#### [WHAT IS BEING ASKED]
Exactly as shown below, retype every line of the data.

#### [SOURCE MATERIAL]
● ● ● ●

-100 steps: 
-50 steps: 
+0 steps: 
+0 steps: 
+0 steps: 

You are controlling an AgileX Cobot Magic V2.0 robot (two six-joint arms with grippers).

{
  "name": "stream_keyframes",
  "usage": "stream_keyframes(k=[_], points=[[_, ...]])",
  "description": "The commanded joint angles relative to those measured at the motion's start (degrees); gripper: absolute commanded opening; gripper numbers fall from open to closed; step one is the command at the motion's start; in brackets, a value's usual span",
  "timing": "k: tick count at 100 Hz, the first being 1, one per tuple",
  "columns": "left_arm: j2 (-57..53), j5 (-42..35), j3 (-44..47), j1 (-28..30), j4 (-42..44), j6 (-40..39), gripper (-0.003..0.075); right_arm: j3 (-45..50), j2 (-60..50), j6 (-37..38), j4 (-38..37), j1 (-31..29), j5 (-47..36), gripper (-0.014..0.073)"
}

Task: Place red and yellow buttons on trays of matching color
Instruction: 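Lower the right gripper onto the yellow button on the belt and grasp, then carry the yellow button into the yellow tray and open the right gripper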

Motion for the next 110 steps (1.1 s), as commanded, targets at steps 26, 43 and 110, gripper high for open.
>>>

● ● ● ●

#### [RESULT]
-100 steps: 
-50 steps: 
+0 steps: 
+0 steps: 
+0 steps: 

You are controlling an AgileX Cobot Magic V2.0 robot (two six-joint arms with grippers).

{
  "name": "stream_keyframes",
  "usage": "stream_keyframes(k=[_], points=[[_, ...]])",
  "description": "The commanded joint angles relative to those measured at the motion's start (degrees); gripper: absolute commanded opening; gripper numbers fall from open to closed; step one is the command at the motion's start; in brackets, a value's usual span",
  "timing": "k: tick count at 100 Hz, the first being 1, one per tuple",
  "columns": "left_arm: j2 (-57..53), j5 (-42..35), j3 (-44..47), j1 (-28..30), j4 (-42..44), j6 (-40..39), gripper (-0.003..0.075); right_arm: j3 (-45..50), j2 (-60..50), j6 (-37..38), j4 (-38..37), j1 (-31..29), j5 (-47..36), gripper (-0.014..0.073)"
}

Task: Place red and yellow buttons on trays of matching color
Instruction: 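Lower the right gripper onto the yellow button on the belt and grasp, then carry the yellow button into the yellow tray and open the right gripper
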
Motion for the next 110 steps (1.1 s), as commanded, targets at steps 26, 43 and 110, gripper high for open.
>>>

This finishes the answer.